Do you remember playing Twister when you were a kid?
I remember playing it with friends and laughing till we cried, falling in a tangled heap, with arms aching.
Nothing much has changed. Twister is still awesome, and my kids do the same thing I did all those years ago, giggling and shrieking like maniacs till they fall in a heap. It’s just plain good fun.
In a moment of sneaky parenting genius, I decided to harness that good fun and use it to help my kids practice their spelling words.
Learning spelling words may be the most boring thing ever (cue eye-rolling from all my kids!), but not when you play Twister Spelling! It’s true, this clever family game can even make spelling words fun.
- spelling word list
Step 1: Cut the paper into 24 pieces and write a word from your spelling list onto each piece.
Step 2: Set up Twister just like you usually would, with the mat spread out on the floor, and the spinner at the ready.
Step 3: Tape a word onto each dot.
How to Play Twister Spelling
Follow the usual Twister rules — spin the spinner and take turns to put your hand or foot onto the coloured dots according to what the spinner says.
In Twister Spelling, instead of just putting your hand or foot down, you need to say the word on the dot out loud, then cover it, and spell the word.
If you spin an ‘In the Air’ then you get to choose the word, and whether you put a hand or a foot down on top of it.
If you get ‘Spinner’s Choice’ the spinner chooses the word, and whether you put a hand or a foot down on top of it.
This is a fun way for beginner readers to practice letter recognition. Tape a letter onto each dot, and have the kids say the name of the letter before they cover it with their hand or foot.
Sight Word Twister
Sight words are those common words that your child needs to know to be a successful reader. Memorizing sight words from a list is boring, but learning sight words while playing Twister is, according to my six-year-old, “Awesome.” Stick sight words onto the dots and have the kids read the word before they cover it.

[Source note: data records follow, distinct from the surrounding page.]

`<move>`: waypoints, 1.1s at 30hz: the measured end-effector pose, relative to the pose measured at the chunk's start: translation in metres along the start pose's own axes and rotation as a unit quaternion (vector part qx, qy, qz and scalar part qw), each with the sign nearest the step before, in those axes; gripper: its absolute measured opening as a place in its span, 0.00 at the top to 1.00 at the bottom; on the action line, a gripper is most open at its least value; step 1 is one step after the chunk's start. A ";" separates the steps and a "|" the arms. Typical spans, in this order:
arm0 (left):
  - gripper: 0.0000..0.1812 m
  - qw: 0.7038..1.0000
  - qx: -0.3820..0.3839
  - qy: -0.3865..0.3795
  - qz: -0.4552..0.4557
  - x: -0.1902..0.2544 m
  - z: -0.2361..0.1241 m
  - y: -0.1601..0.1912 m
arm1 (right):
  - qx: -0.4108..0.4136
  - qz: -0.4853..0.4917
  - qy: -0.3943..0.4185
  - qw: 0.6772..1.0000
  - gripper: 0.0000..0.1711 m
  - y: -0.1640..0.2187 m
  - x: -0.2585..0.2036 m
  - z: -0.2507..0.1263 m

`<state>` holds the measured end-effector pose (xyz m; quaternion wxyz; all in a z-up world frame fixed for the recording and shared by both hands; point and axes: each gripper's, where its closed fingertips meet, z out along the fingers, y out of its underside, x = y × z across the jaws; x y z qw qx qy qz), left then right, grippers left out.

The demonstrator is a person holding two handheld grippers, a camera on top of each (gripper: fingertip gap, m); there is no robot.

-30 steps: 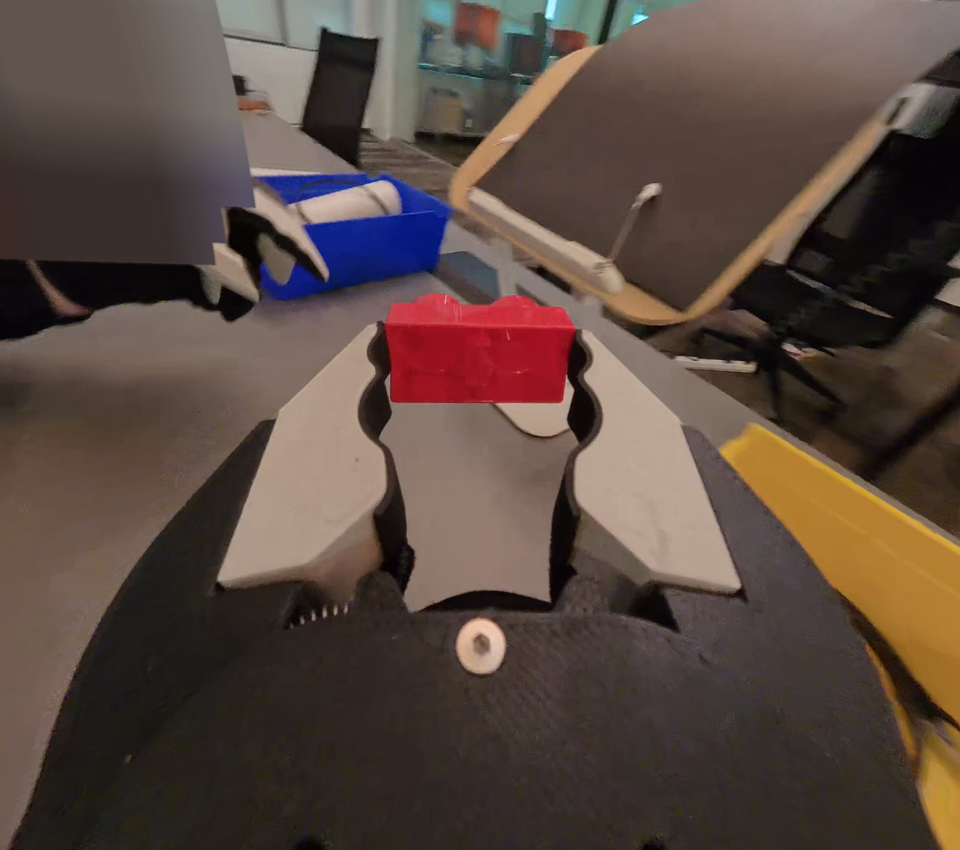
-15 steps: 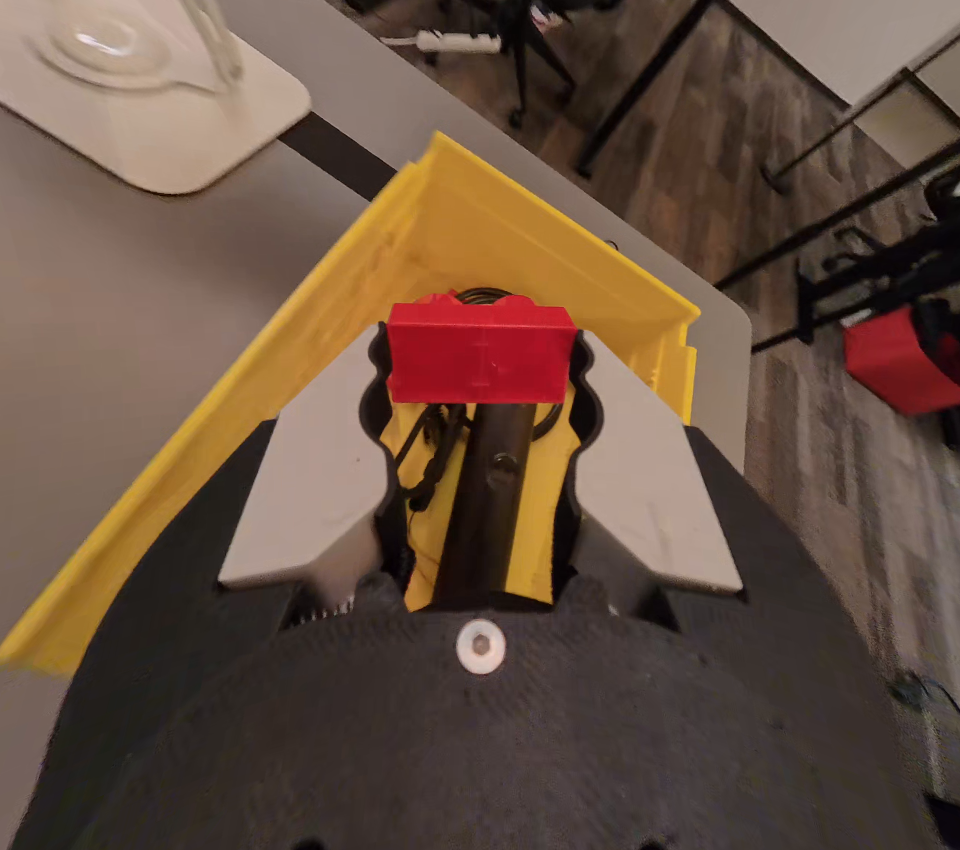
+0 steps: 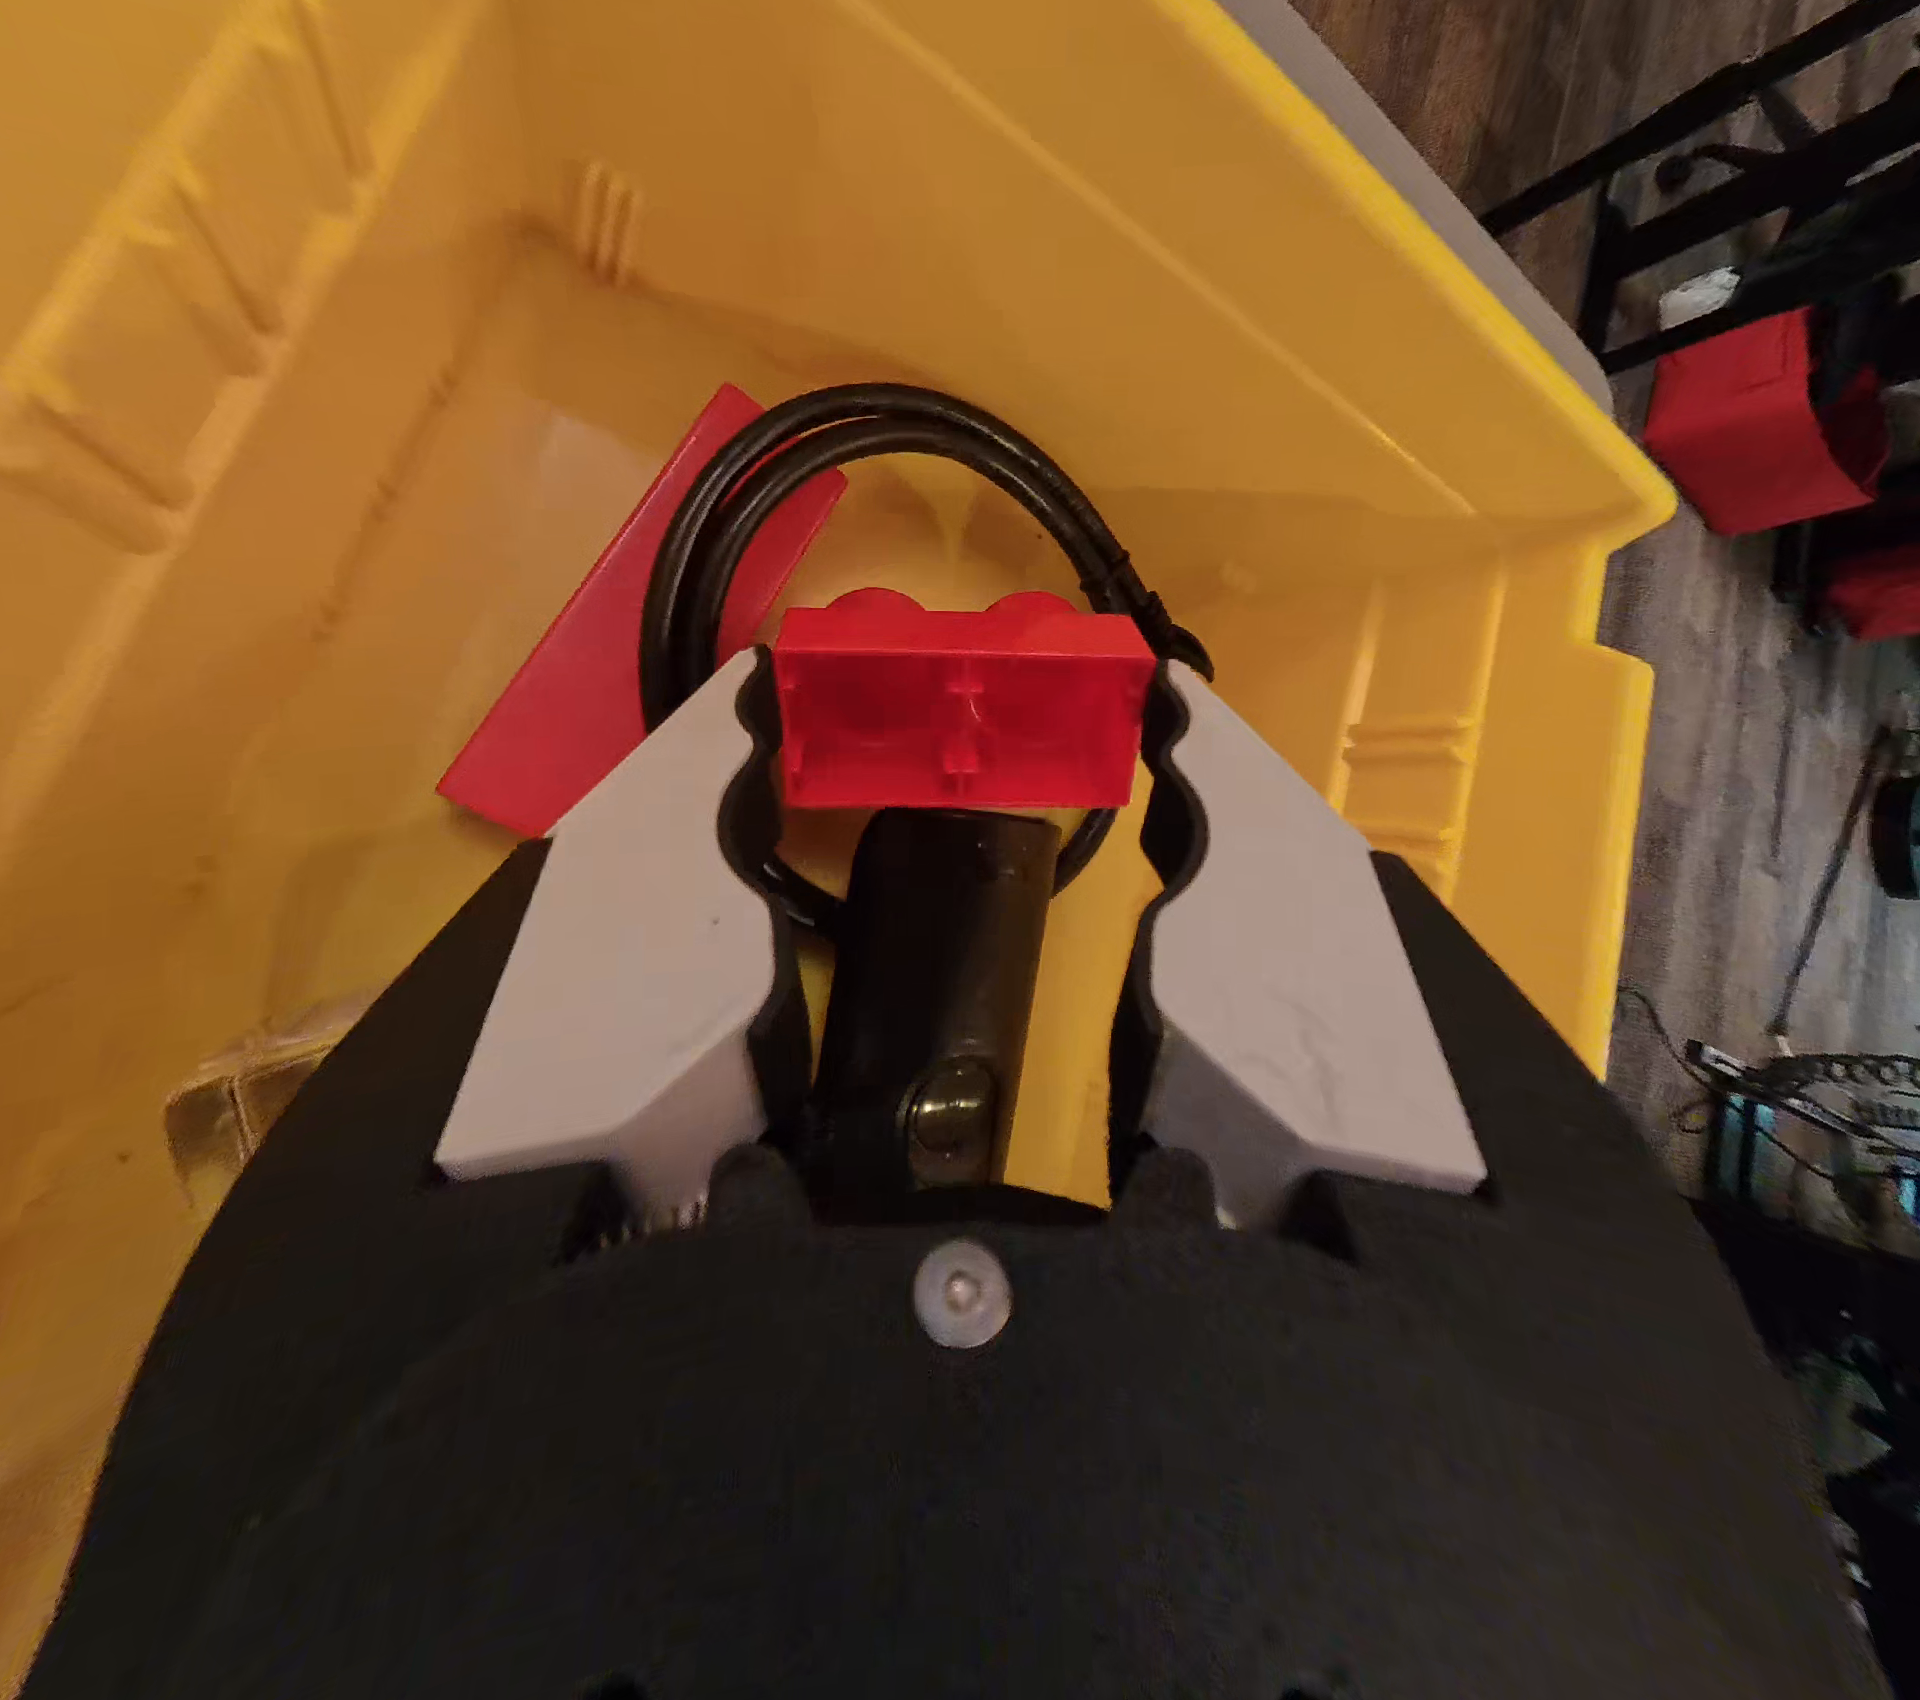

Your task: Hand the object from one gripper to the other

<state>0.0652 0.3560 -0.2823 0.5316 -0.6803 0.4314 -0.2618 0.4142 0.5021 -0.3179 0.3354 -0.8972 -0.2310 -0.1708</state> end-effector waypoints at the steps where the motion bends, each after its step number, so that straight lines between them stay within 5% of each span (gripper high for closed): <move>1: 0.76 1.000 0.001 -0.001 -0.001 -0.001 0.000 0.000 | 0.000 -0.005 0.007 1.000 0.60 0.000 0.001 0.000; 16: 0.75 1.000 -0.005 -0.007 0.004 -0.001 0.001 0.001 | 0.037 -0.039 0.056 0.997 0.56 -0.007 0.008 -0.023; 24: 0.75 1.000 -0.002 -0.007 0.000 -0.002 0.000 0.001 | 0.155 -0.014 0.110 0.982 0.58 -0.050 0.025 -0.125; 28: 0.75 1.000 -0.001 -0.008 -0.002 -0.003 0.000 0.001 | 0.273 -0.024 0.083 0.958 0.61 -0.099 -0.018 -0.203; 33: 0.75 1.000 0.003 -0.012 -0.007 -0.005 -0.001 0.000 | 0.443 -0.017 -0.096 0.891 0.67 -0.156 -0.151 -0.267</move>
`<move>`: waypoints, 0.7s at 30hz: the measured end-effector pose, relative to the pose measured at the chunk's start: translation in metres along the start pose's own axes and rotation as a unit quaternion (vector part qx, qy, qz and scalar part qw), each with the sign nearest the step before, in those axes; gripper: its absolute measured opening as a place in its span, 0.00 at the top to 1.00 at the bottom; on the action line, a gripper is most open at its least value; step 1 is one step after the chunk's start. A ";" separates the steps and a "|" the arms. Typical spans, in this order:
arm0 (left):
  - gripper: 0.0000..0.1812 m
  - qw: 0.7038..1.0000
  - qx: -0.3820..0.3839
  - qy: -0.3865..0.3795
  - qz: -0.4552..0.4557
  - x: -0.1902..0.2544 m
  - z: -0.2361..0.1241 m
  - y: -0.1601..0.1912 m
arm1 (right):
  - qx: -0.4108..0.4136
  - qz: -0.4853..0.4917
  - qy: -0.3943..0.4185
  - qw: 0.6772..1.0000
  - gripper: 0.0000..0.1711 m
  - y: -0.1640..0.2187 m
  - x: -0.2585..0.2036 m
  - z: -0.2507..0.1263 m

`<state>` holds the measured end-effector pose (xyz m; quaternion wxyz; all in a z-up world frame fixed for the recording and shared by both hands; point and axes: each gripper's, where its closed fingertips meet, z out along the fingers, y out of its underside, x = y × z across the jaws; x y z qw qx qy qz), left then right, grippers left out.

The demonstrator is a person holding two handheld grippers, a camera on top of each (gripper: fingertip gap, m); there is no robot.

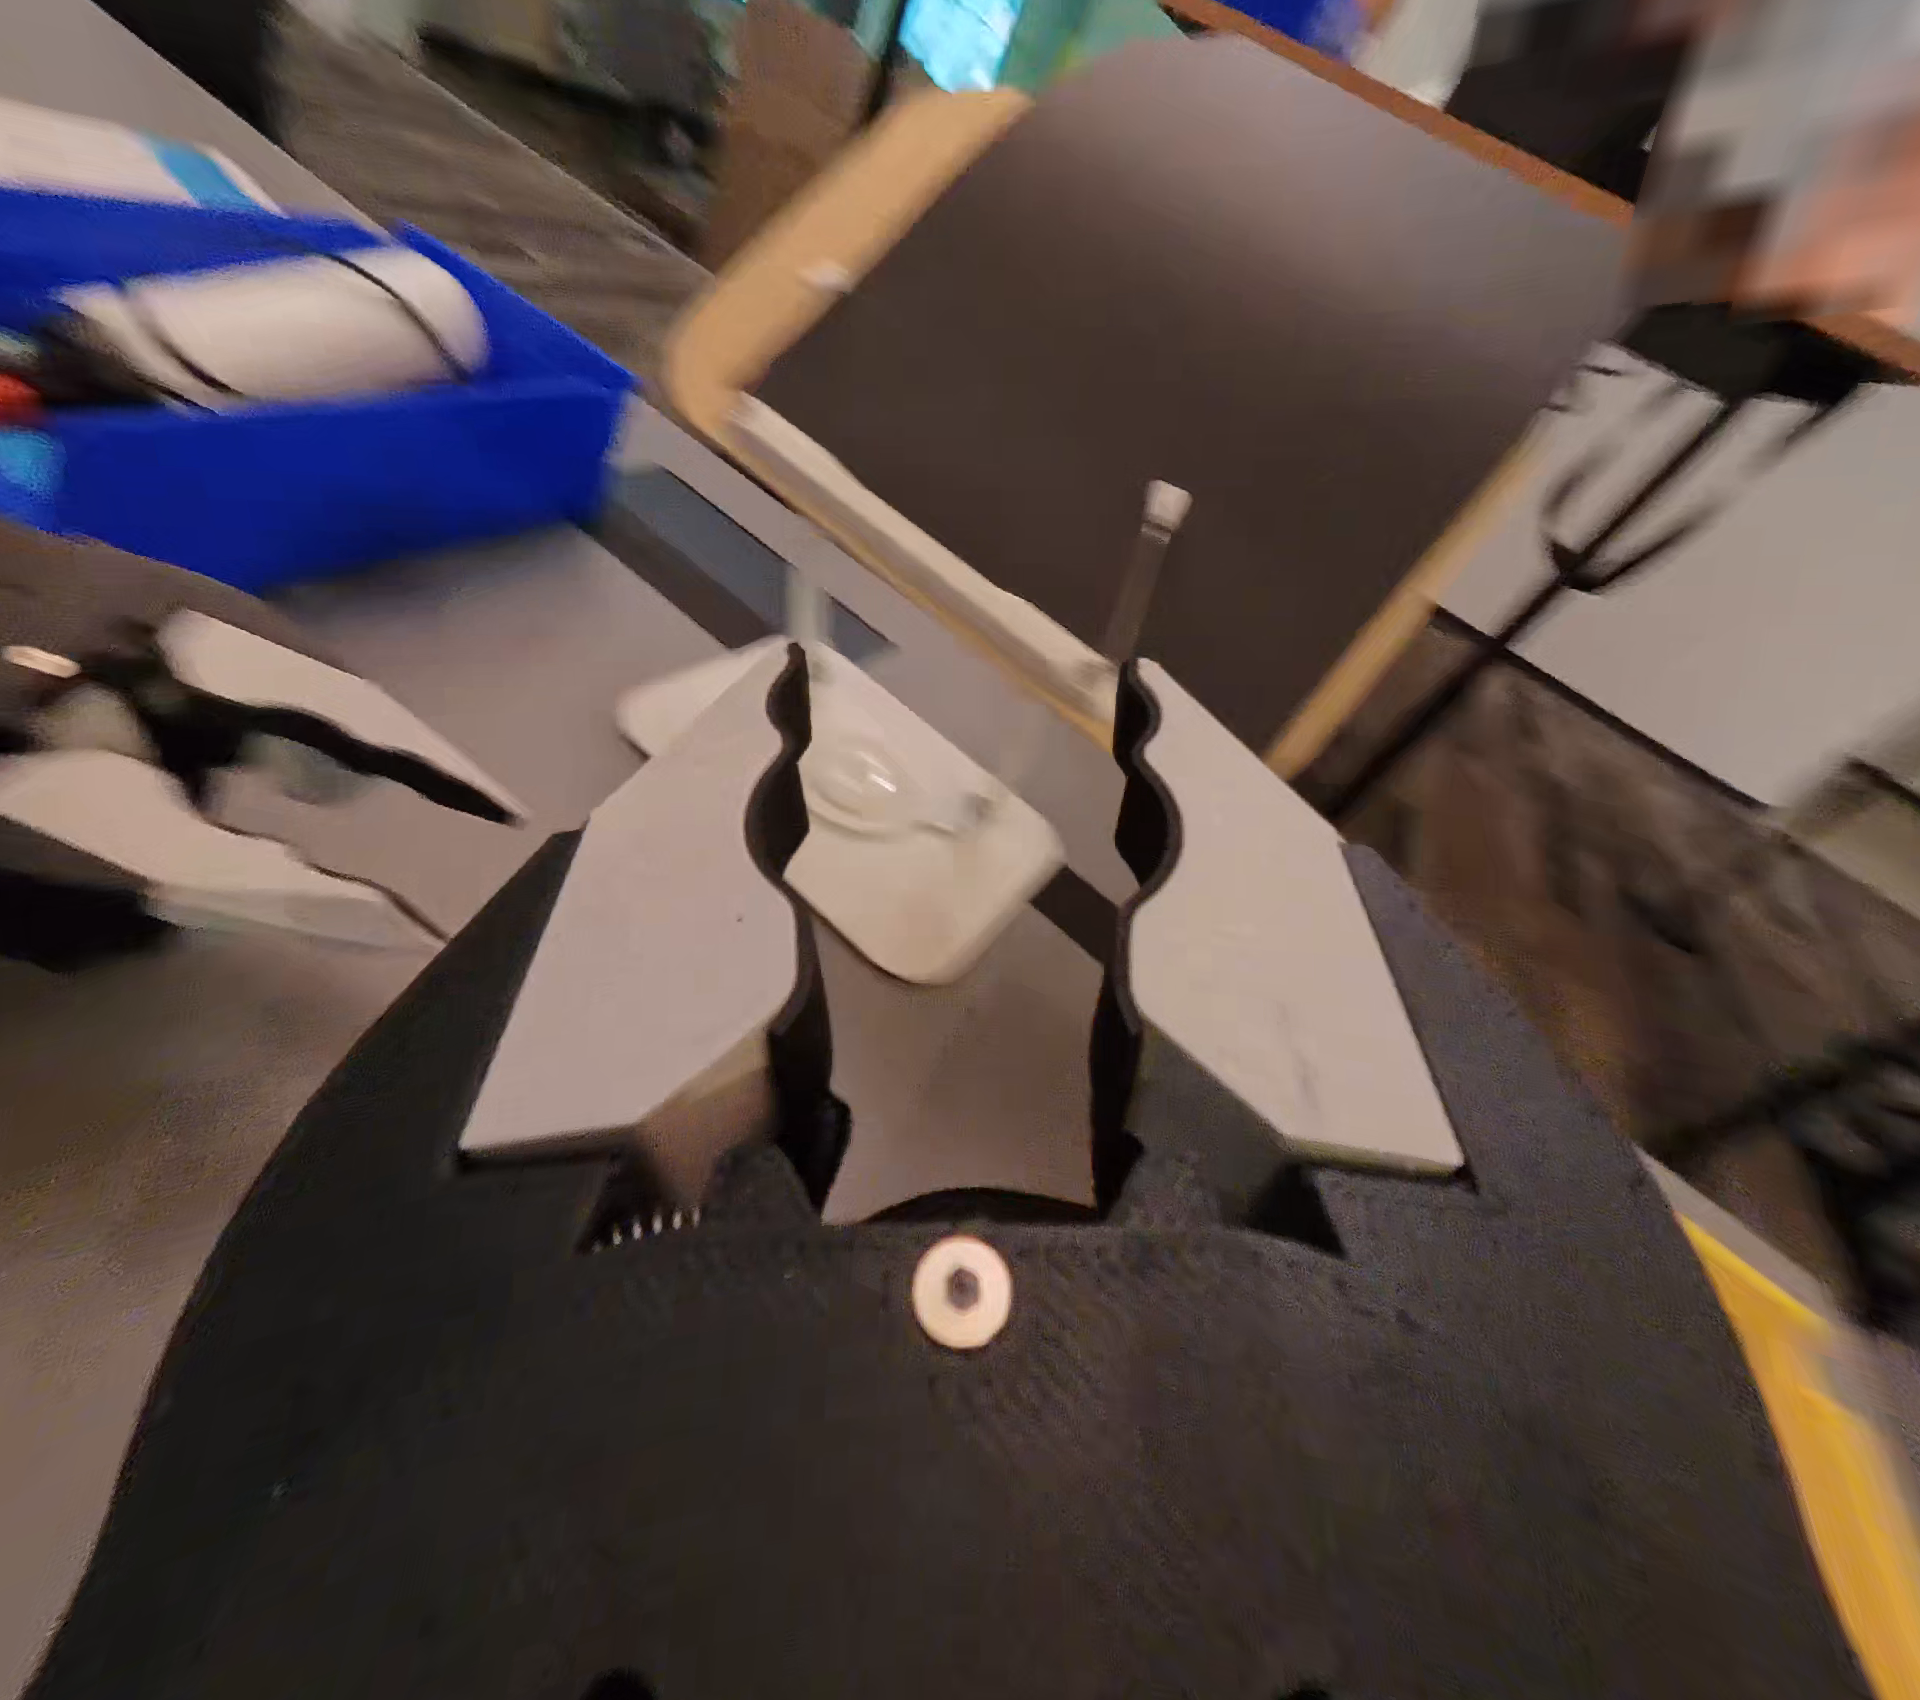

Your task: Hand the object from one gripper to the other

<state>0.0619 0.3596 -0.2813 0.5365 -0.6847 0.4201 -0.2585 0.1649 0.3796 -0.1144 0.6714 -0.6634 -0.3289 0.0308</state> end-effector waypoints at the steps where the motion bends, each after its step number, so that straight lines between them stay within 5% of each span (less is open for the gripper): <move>1: 0.75 1.000 0.001 -0.001 -0.001 0.000 0.000 0.000 | 0.020 0.021 -0.024 0.999 0.65 -0.004 -0.024 0.008; 7: 0.75 1.000 0.004 -0.009 -0.005 -0.003 -0.001 -0.001 | 0.039 0.138 -0.110 0.984 0.69 0.054 -0.118 0.064; 10: 0.75 1.000 0.012 -0.002 -0.009 -0.002 -0.002 -0.003 | 0.017 0.118 -0.136 0.984 0.71 0.088 -0.139 0.072; 21: 0.76 0.997 0.037 -0.066 0.013 -0.019 -0.027 -0.023 | 0.043 0.172 -0.163 0.971 0.70 0.087 -0.133 0.069</move>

Languages Other Than English Twister
Older kids can get really tricky and use Twister to practise foreign language vocabulary. My big kids set up ‘Japanese Twister’ to practice their Japanese words. They made it even harder by making a rule that they could only use the Japanese words for the colours and body parts too.
Once the kids had played a few rounds of Twister Spelling and we’d ticked ‘practice spelling words’ off our to do list, I couldn’t resist and I had a go too! While my body might not be as crazy twisty as it was when I was a kid, I can report that Twister is just as much crazy fun. Just be prepared for your kids to beat you time and time again — they love that!